▶ TASK BRIEF: Repeat nothing but the lines below running from the one containing "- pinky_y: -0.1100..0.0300" to the one containing "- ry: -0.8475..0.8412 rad". Keep both end lines.

------------

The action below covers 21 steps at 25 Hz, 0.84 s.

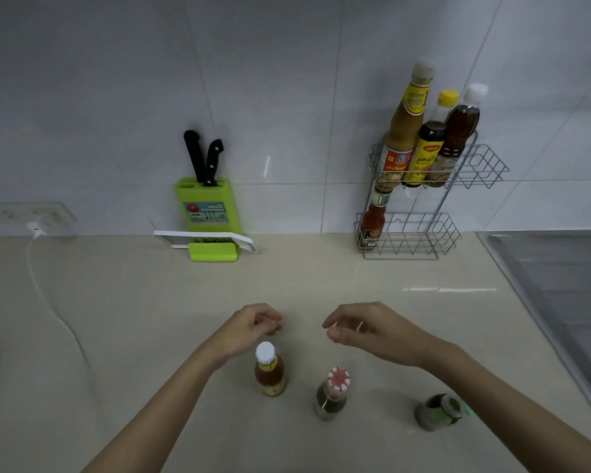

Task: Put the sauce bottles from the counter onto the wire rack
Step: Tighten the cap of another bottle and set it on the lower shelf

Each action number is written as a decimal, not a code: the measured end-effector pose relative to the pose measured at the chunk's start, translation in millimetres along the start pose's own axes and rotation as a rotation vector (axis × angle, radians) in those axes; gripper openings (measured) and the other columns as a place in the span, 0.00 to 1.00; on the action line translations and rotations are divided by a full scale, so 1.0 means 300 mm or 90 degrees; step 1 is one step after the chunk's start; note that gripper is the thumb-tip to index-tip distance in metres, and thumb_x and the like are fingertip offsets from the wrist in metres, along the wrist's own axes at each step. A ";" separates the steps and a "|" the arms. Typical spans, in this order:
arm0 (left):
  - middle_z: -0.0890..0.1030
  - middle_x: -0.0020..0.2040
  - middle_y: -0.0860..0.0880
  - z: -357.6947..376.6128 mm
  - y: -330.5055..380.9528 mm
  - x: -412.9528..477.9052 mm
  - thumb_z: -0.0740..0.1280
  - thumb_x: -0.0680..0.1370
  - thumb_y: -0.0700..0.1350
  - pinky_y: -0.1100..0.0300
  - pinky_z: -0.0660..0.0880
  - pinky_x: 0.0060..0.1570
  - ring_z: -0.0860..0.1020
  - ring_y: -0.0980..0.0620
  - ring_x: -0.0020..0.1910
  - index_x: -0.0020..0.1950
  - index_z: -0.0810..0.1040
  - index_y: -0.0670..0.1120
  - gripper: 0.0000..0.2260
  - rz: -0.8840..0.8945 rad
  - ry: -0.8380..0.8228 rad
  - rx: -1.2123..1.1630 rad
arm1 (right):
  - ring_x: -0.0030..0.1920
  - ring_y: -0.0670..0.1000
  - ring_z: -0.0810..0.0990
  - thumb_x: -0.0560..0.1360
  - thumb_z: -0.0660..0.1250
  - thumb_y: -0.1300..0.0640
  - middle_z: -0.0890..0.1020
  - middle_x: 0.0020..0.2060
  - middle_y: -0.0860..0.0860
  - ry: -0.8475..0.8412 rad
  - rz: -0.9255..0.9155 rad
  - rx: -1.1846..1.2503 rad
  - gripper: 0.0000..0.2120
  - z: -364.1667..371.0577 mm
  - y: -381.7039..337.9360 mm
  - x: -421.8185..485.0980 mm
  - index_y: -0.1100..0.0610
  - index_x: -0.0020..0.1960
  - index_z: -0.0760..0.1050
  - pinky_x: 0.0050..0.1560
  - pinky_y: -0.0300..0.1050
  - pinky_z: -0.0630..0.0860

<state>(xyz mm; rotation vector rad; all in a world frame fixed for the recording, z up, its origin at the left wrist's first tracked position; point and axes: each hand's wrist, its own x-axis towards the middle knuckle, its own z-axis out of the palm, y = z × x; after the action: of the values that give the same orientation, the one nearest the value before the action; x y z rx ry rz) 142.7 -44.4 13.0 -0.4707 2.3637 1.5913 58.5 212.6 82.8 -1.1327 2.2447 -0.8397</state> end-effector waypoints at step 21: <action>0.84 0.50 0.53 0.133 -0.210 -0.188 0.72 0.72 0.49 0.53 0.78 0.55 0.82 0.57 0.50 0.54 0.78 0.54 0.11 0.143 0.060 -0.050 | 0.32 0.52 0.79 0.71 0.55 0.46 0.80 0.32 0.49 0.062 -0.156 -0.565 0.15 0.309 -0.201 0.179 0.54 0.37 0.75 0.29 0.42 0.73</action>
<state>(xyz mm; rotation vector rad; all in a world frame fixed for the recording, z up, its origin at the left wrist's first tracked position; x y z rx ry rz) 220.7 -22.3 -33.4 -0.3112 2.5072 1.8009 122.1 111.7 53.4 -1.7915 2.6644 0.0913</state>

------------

▶ WRITTEN RESPONSE:
  - pinky_y: -0.1100..0.0300
  - pinky_z: -0.0660..0.0880
  - pinky_x: 0.0060..0.1570
  - ring_z: -0.0860..0.1020
  - ring_y: -0.0980..0.0620
  - ring_x: -0.0020..0.1910
  - index_x: -0.0020..0.1950
  - index_z: -0.0810..0.1040
  - index_y: -0.0670..0.1120
  - gripper: 0.0000..0.2260
  - rz: -0.8840..0.8945 rad
  - ry: -0.8380..0.8228 rad
  - rx: -1.2123..1.1630 rad
arm1 (right):
  - ring_x: -0.0030..0.1920
  - ring_y: -0.0670..0.1000
  - ring_z: -0.0810..0.0990
  - thumb_x: -0.0560..0.1360
  - thumb_z: -0.0660..0.1250
  - thumb_y: -0.1300..0.0640
  - middle_z: -0.0890..0.1020
  - middle_x: 0.0020..0.2060
  - middle_y: -0.0860..0.0860
  - ry: -0.8475..0.8412 rad

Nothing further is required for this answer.